Work to complete:
Below is a listing; repeat exactly the lines from the one containing "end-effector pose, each" to the one containing "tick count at", both included.

Recorded information:
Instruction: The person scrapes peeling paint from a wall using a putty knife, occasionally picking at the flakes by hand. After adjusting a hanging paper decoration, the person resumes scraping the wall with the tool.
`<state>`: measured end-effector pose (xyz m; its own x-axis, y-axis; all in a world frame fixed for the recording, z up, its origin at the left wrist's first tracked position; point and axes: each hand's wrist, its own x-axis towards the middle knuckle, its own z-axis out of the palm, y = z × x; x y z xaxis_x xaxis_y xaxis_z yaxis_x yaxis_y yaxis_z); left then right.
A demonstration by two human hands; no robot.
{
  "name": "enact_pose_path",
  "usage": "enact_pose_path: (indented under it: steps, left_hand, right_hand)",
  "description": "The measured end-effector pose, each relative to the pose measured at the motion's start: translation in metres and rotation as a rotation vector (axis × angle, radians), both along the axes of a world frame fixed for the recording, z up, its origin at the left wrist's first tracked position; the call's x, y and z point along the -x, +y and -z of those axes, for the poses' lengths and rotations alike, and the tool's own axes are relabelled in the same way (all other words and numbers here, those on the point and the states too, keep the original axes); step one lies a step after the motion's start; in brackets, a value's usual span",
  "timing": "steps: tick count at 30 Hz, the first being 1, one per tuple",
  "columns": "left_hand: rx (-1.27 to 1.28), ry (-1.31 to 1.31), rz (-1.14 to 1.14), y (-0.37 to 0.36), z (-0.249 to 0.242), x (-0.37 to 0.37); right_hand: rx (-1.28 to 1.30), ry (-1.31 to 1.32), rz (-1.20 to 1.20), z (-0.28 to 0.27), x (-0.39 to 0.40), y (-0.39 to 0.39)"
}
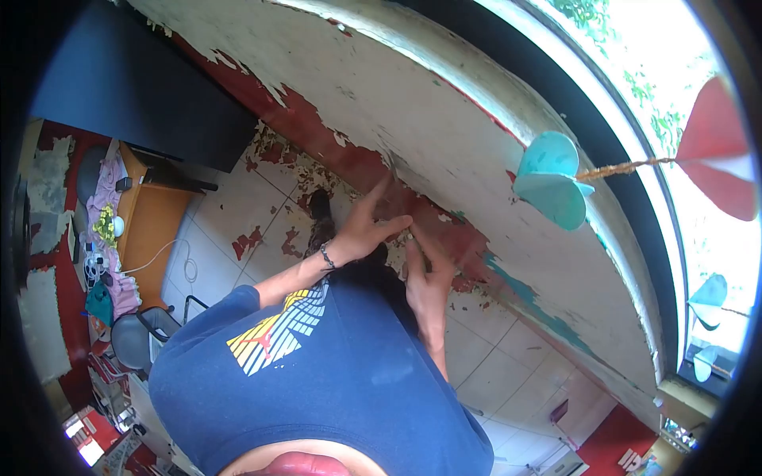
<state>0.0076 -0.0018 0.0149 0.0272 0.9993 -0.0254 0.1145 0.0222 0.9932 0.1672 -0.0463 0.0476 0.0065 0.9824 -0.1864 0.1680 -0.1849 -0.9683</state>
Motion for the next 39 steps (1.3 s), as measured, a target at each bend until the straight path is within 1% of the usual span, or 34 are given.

Exercise answer:
  "description": "The measured end-effector pose, each relative to the pose measured at the motion's start: translation in metres and rotation as a rotation vector (axis × angle, radians), both along the axes of a world frame fixed for the recording, z up, its origin at the left wrist's first tracked position; the call's x, y and z point along the -x, +y and -z of those axes, for the poses' lengths and rotations alike, and the tool's own axes are relabelled in the same way (all other words and numbers here, those on the point and the states too, keep the original axes); step one lies a step after the motion's start; in brackets, a value's usual span",
  "timing": "steps: tick count at 30 Hz, the first being 1, one per tuple",

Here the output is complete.